Home of Ebyan Alvarez-Buylla

Work XOR Rework

Work XOR Rework

Back in my university days, I fondly recall when our professor for Structured Computer Organization, a seasoned computer scientist who worked on the EDSAC 1 back in the days of yore, asked, “Have any of you worked with Assembly?”. Having had the odd run-in with some flavors Assembly in previous microprogramming classes, I raised my hand.

He followed up the question with, “What’s the first thing that happens when you compile an Assembly program?”.

A notable silence followed, after which I answered, “It doesn’t work.”

“It doesn’t work!” he echoed, we laughed, and he segued into the day’s topic.

In a recent conversation in #rgrd, the oft-discussed topic of “to hack, or not to hack” came up. My stance on this topic is clear: do what you have to do to get it done. There exists a pervasive stigma in the developer community towards “voodoo code”, code that works, but you don’t know how or why. The reality of the matter is, my purpose is to program a game, not to figure out why ActionScript 3’s idiosyncratic handling of Numbers and ints caused the Bresenham code I lifted from RogueBasin and converted from C++ to misbehave on a very specific case!

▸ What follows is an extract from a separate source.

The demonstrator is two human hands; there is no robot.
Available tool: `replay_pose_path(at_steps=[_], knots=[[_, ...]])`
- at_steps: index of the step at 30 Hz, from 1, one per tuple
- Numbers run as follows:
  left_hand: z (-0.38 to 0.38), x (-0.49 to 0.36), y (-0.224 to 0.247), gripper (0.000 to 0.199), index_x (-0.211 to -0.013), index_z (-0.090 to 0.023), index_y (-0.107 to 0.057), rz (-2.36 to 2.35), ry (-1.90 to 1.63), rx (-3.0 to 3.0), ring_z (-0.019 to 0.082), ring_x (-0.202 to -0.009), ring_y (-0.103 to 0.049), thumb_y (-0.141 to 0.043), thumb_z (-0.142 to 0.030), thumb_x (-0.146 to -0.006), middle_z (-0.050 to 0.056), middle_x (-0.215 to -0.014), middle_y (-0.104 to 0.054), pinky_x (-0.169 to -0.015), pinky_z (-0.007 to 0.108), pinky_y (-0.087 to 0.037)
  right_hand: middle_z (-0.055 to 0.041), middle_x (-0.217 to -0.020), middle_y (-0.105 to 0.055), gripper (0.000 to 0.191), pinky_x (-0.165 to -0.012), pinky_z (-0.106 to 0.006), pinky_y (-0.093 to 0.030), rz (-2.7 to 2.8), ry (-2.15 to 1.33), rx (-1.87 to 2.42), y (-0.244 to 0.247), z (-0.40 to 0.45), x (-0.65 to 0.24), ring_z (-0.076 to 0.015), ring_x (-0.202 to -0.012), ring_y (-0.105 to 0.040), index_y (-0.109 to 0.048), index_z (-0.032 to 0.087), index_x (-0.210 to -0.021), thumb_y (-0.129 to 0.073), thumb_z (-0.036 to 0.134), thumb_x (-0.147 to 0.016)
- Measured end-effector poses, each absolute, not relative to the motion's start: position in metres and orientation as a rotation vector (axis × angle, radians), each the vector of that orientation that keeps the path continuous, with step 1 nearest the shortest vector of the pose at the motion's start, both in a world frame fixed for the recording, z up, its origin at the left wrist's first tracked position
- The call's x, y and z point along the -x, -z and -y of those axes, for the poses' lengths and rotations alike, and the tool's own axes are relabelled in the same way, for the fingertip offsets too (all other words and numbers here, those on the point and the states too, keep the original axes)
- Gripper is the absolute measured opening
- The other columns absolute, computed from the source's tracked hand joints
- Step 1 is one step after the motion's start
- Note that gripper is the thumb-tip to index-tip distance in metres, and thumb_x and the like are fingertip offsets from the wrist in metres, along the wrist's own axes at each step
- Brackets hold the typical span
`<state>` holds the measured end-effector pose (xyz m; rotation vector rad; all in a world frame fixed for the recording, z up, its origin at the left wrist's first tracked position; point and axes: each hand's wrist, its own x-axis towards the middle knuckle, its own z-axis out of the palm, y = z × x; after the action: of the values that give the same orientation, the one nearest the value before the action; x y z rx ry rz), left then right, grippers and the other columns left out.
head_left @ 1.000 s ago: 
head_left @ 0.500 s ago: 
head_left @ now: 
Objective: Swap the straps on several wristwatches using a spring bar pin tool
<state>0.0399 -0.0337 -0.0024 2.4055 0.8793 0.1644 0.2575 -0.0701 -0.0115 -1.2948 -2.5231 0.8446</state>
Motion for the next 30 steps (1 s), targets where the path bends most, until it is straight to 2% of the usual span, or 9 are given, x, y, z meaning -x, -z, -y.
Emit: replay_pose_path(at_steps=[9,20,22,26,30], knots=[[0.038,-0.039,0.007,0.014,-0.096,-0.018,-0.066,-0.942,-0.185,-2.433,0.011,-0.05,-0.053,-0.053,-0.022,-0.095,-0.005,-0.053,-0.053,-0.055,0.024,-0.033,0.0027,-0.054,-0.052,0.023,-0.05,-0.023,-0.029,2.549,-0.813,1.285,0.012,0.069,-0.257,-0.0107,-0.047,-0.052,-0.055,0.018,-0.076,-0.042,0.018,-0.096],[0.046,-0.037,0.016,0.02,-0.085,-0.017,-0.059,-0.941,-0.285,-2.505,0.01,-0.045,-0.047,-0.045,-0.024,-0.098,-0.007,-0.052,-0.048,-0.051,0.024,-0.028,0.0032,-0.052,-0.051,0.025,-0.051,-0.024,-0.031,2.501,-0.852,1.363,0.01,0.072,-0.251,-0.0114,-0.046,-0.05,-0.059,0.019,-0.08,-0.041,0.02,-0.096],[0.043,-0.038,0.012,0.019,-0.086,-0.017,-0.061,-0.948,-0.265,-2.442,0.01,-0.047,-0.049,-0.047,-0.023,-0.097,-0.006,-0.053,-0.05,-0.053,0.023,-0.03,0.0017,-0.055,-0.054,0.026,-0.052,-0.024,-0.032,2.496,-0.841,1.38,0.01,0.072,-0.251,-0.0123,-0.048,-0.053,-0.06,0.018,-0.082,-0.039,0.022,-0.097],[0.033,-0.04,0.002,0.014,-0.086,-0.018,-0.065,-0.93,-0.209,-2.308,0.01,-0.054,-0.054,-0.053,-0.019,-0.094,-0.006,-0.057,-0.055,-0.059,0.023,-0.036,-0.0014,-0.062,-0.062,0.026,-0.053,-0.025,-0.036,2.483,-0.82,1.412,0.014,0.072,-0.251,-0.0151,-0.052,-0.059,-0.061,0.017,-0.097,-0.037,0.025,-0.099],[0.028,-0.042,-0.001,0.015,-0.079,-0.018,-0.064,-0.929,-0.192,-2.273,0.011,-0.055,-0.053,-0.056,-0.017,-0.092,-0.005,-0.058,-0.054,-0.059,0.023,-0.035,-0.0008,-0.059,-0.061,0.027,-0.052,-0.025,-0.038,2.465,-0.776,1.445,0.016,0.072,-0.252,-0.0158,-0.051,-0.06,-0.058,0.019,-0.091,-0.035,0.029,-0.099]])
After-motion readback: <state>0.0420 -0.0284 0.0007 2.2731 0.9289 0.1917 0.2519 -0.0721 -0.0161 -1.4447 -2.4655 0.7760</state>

Time that you spend cracking your head to optimize or understand a particular piece of code is valuable time that could be better spent developing! This approach must however be balanced with what Getting Real calls “paying back your programming debt”, that is, taking time as needed to clean up yesterday’s hacks for a better tomorrow. In following with this balance, I have devoted a small chunk of development time to rework some previously hacked code to make my life easier for the new features I am implementing.

Progress on Dance of Death continues strong. I have worked on the bulk of the goals for the next release, and have only a few (albeit large-ticket) items remaining. Version 0.3 will make an appearance within two weeks at most!